Так игрец опробовал свирель и пальцы. Снова заиграл. По первому снегу князь с челядью выехал на охоту. Запели рожки, залаяли собаки. Кони быстро поскакали. Люди перекликались весело и задорно… Бубенщик был разумный, подыграл, ударяя в бубен, медленно пошел вокруг Береста – собаки погнались за зверем, и всадники погнались. Здесь вторая свирель задышала часто, затравленно. Не прерывая игры, подмигнул, поклонился свирцу Берест… Настигали зверя – все ближе, ближе. Собаки вот-вот ухватят за ноги. А тут стремительным роем взвились стрелы – это цепкие пальцы гусляра заметались по струнам. Быстрые руки рыскали над гуслями, быстрые руки рыскали от колчана к тетиве. И летели в небо злые стрелы, дикого зверя разили сверху вниз.
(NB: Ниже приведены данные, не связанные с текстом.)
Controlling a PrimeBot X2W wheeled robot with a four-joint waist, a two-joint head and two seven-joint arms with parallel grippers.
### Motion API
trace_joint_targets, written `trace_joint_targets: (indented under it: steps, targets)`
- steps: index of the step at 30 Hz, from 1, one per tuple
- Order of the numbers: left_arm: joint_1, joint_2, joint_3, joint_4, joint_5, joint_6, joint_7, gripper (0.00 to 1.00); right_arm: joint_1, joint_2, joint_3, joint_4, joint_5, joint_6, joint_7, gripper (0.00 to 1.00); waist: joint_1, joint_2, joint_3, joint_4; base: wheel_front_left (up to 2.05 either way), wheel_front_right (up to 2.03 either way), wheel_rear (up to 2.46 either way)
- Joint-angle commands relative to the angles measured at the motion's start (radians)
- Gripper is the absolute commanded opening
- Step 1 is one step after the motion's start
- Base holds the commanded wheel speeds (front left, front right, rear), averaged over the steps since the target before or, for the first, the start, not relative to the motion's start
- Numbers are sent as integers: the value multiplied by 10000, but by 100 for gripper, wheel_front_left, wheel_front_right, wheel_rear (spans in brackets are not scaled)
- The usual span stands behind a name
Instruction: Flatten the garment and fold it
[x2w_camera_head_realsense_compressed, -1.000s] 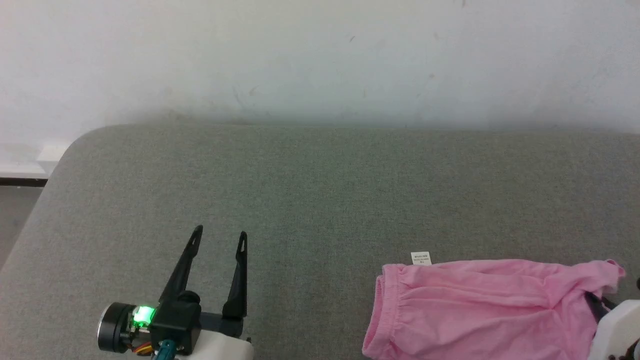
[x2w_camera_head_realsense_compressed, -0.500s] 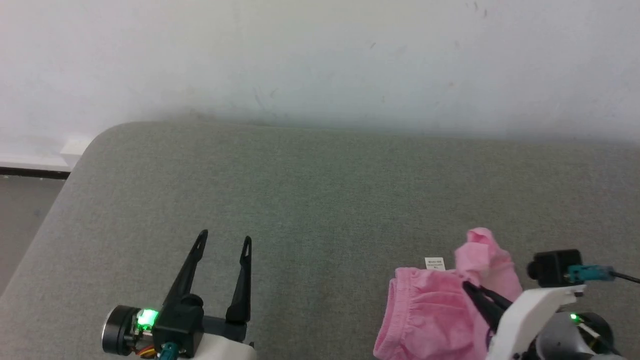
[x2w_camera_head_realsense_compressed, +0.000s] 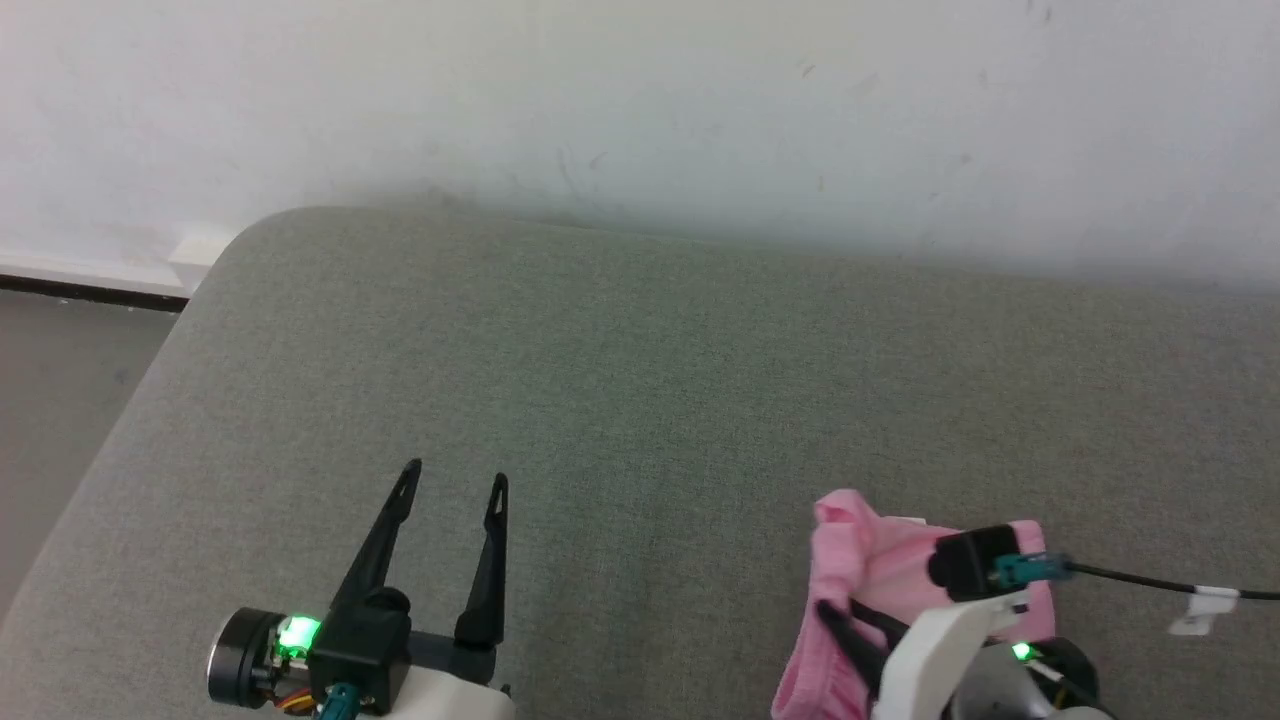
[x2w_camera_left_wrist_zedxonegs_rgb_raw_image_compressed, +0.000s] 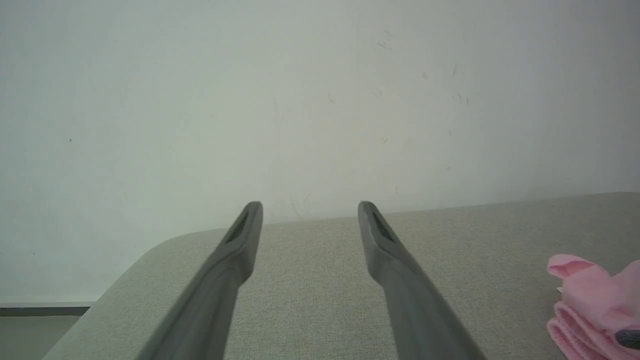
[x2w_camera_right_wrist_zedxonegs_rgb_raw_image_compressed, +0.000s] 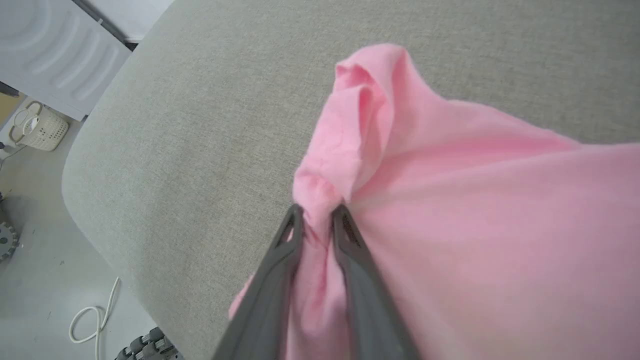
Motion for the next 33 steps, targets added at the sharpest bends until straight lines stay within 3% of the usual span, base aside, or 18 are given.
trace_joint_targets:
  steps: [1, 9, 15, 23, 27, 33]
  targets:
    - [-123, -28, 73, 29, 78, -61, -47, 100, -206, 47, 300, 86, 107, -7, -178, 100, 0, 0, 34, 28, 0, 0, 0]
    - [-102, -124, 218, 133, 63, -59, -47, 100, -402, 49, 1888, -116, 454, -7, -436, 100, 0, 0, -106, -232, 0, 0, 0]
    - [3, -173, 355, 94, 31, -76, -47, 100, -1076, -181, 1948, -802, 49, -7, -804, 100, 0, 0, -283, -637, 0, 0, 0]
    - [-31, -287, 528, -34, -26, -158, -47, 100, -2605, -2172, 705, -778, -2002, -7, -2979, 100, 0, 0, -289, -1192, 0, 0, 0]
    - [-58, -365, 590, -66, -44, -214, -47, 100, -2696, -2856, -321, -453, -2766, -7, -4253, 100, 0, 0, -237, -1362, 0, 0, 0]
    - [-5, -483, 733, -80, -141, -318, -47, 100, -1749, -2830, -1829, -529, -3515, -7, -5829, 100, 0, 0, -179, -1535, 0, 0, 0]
Жалобно плакала вторая свирель, зверь обливался кровью и падал на снег…
Пока играли, к ним подошли воеводы и отроки, встали вокруг, чтобы ближе слышать. Олав уже не тянулся к вину, слушал с вниманием. Эйрик проснулся, сел на лаве и улыбнулся, довольный, что видит Береста. А тиун Ярослав был задумчив, сидел, опустив глаза, откинувшись спиной к стене, и пальцами теребил край скатерти. Свои видел образы в скоморошьей гудьбе. И не через падающую птицу себя понимал, а через надломленную трость. Не зверя на охоте настигал, а извечного врага своего – половца. Разил, тешил сердце… Ярослав сказал Олаву, что с этим Петром Киев обрел нового свирельного князя и что обращение с ним должно быть княжеское. А Богуславу тиун сказал, чтобы берегли игреца и глаз с него не спускали.
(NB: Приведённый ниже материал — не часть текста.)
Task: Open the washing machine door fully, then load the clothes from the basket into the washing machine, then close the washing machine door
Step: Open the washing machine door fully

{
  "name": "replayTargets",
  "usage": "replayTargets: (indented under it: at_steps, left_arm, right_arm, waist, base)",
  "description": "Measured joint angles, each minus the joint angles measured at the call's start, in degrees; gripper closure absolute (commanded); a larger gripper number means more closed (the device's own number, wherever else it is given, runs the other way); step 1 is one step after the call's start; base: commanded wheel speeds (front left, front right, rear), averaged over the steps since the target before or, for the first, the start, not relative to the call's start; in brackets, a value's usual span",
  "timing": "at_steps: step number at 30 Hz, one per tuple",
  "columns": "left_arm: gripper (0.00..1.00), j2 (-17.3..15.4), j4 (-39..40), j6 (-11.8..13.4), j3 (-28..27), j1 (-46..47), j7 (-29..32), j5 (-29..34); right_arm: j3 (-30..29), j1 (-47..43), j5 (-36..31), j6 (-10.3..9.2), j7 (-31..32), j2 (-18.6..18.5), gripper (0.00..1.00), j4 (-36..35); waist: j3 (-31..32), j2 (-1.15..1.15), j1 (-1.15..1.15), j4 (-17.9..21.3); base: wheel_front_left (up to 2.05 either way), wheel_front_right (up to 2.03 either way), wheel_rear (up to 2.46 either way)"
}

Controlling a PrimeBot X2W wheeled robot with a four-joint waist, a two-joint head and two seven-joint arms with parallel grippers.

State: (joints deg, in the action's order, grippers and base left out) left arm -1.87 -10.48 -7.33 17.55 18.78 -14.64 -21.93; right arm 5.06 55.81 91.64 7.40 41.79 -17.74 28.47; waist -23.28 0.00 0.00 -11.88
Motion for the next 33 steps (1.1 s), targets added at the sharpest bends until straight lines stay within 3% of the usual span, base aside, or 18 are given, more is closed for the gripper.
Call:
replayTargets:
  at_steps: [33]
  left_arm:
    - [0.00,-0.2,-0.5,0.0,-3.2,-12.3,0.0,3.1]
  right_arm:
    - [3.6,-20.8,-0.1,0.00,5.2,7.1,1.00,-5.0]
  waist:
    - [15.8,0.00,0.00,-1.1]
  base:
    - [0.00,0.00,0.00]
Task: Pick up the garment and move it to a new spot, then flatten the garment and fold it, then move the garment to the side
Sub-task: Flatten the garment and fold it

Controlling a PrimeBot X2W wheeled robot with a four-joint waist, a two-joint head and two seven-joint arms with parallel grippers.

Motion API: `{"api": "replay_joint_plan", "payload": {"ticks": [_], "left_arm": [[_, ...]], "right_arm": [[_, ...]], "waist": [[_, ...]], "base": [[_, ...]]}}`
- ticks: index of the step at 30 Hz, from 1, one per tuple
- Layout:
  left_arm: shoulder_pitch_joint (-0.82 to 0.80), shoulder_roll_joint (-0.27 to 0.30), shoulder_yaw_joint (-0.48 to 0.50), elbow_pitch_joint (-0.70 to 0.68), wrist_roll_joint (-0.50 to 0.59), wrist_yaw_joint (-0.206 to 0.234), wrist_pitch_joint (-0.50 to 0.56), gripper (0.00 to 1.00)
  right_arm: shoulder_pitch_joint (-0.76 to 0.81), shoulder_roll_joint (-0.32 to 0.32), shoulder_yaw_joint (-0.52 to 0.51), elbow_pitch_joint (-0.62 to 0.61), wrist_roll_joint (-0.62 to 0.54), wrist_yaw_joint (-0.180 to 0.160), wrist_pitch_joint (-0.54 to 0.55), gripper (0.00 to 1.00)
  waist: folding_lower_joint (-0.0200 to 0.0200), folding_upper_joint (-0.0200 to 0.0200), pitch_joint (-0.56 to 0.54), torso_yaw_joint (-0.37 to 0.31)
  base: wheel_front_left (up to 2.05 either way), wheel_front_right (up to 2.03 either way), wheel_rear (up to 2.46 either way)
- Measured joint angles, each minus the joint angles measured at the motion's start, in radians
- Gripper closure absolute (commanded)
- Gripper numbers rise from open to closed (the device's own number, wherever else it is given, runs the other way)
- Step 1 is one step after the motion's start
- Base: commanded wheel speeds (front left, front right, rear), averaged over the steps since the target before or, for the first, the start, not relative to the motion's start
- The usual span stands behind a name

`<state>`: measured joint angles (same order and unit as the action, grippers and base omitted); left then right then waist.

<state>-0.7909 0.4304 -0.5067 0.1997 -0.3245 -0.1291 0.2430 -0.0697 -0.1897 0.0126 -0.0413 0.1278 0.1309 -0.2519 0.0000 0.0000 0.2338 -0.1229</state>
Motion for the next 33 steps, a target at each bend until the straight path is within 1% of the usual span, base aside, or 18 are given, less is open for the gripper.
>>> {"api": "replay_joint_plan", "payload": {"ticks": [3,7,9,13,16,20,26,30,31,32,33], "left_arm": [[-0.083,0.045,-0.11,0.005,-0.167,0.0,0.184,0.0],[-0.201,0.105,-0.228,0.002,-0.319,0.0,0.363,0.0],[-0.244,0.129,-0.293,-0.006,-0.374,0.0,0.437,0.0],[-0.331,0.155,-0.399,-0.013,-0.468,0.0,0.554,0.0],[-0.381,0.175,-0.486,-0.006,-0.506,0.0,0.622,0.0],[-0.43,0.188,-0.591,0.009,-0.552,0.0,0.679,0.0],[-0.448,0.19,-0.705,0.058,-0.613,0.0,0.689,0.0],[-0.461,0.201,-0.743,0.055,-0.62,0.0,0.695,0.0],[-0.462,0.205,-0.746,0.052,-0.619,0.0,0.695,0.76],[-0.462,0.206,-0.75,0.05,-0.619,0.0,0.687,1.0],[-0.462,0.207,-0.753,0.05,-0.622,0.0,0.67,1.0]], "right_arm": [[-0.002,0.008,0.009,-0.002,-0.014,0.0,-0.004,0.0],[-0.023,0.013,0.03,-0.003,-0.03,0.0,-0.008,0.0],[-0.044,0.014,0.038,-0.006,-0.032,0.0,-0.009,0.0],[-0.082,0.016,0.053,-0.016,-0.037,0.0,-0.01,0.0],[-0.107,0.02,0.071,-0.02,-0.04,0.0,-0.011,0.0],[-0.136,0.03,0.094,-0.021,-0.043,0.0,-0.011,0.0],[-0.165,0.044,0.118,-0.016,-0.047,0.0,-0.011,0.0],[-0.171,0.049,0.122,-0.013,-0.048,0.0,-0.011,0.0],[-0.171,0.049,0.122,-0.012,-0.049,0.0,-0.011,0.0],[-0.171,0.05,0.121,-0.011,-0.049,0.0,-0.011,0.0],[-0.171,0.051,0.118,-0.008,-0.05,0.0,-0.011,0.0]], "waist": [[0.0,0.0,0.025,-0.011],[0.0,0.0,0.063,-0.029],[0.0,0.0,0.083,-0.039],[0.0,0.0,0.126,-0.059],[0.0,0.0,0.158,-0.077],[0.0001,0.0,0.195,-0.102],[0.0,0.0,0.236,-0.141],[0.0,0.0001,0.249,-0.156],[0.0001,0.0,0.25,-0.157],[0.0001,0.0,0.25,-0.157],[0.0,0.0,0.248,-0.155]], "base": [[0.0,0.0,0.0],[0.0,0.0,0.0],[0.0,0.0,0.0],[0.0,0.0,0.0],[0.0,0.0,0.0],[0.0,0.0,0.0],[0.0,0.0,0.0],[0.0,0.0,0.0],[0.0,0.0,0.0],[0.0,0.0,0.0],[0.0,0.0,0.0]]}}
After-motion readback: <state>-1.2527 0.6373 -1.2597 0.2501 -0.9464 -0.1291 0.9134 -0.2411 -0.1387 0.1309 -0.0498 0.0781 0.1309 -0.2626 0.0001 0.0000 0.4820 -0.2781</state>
Когда кончили играть, Берест похвалил:
– Хороши твои скоморохи, господин. Сам слышал! Но, верно, мало они испытали твоей любви.
Олав из Бирки припомнил:
– Зато много они испытали серебра…
Ярослав ответил игрецу:
– Гусельки у них да свирели хороши. Но не знает правая рука, что делает левая, когда голова не знает о руках своих!
Здесь Ярослав предложил скоморохам сесть за стол. И когда скоморохи быстро придвинули к себе чашки, и отломили по куску хлеба, и отпили по глотку вина, тиун прогнал их со словами:
– Как я вашим сыт, так и вы моим сыты.
Изгнанные ли скоморохи тому виной или тиуновы воеводы-отроки, а может, Глебушка с деместиком – не известно, но разошелся по Верхнему городу и по Подолию слух, что явился-де в Киеве юный игрец, дудник-гуселыцик, умеющий наделить слушающих своим божественным вдохновением. И что игрец тот, подобно Бояну, доброгласный и добросердый, как заиграет, так и услышишь в его игре звучание неба и гул земли, услышишь травы и деревья, тянущие соки. А в голосе его, как запоет, услышишь множество разных людей – оживут они, даже те, кого уже нет. И это волшебство! А те, кто теперь вдали, будто приблизятся. Также и времена, серебряные прошедшие и золотые будущие, все будут здесь, все перемешаются, и будто выйдет из того польза. Но когда заговорит тот юный игрец, тогда скажет слова пророческие или заклинательные. Некий Кирилл говорил, что тот игрец – волхв, и знает заклинания присушные, приворотные, лекарские, и может изгнать любую хворобу не хуже того умершего лекаря Агапита из Печерского монастыря. А Григорий-старец говорил, что не словами волхвует игрец, что слов он и не говорит совсем, будто немой, – а волхвует он дырками на дудках да колками на гусельках, ибо он только игрец, но не песнетворец. Еще был слух, что руки у юного игреца безобразные и что пальцев на них по шесть. Об этом рассказывал повсюду калика Афанасий.
Глава 8
Вот настал день, когда купцы тронулись на юг. И сопутствовал им ветер, наполнял паруса, гнал вдоль бортов высокие волны. Судов было видимо-невидимо, как будто все киевские торжища съехали в реку. Крупных ладей – боярских и купеческих – до семидесяти. В их числе": и новгородцы, и черниговцы, и смоленские суда, а также любечские и полоцкие. И лучшие – киевские. Всякий боярин почитал за честь выставить от себя ладью: с воском и медом, мехами и янтарем, с хлебом, резной костью, с готовыми свечами. Кое-кто еще приторговывал челядью – у кого много было – продавал смутьянов, своих и братовых, перекупленных половцев и чудь, и своих поганых, и прочих полоняников, которых не хотели или не могли посадить на землю.